* **Your instructions**:
Go through the data below and copy each line that includes "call".

----

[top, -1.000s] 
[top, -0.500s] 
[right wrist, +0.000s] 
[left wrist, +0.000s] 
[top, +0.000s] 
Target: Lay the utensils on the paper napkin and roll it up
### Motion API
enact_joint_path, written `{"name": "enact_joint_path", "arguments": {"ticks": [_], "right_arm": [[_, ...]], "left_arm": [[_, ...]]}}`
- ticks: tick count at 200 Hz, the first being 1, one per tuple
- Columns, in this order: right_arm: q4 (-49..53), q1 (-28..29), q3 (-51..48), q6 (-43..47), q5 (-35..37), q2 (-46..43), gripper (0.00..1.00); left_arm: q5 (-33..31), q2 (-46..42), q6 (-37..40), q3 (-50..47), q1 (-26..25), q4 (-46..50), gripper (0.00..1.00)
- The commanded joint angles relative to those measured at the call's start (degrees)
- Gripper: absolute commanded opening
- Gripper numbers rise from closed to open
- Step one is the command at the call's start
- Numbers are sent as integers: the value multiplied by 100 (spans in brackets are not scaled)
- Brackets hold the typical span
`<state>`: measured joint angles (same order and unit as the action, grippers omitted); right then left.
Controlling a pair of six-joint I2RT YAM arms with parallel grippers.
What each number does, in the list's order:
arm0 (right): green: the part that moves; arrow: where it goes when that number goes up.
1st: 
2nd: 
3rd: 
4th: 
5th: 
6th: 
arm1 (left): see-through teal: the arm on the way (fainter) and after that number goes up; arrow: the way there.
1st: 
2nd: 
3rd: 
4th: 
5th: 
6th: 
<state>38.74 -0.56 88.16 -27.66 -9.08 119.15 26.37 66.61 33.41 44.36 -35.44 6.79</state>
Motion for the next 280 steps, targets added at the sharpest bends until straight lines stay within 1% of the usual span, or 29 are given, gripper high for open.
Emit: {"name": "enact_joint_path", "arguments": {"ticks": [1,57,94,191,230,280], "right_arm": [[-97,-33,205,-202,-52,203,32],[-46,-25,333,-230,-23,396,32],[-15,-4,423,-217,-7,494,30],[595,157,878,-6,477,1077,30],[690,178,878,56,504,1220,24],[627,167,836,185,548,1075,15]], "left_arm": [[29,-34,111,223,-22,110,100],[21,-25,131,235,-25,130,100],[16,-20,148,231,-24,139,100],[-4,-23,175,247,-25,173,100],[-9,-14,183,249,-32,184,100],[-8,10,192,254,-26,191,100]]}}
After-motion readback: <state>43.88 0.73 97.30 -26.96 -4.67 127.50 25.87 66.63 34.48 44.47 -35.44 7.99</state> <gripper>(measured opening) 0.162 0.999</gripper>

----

* **Result of this task**:
- The commanded joint angles relative to those measured at the call's start (degrees)
- Step one is the command at the call's start

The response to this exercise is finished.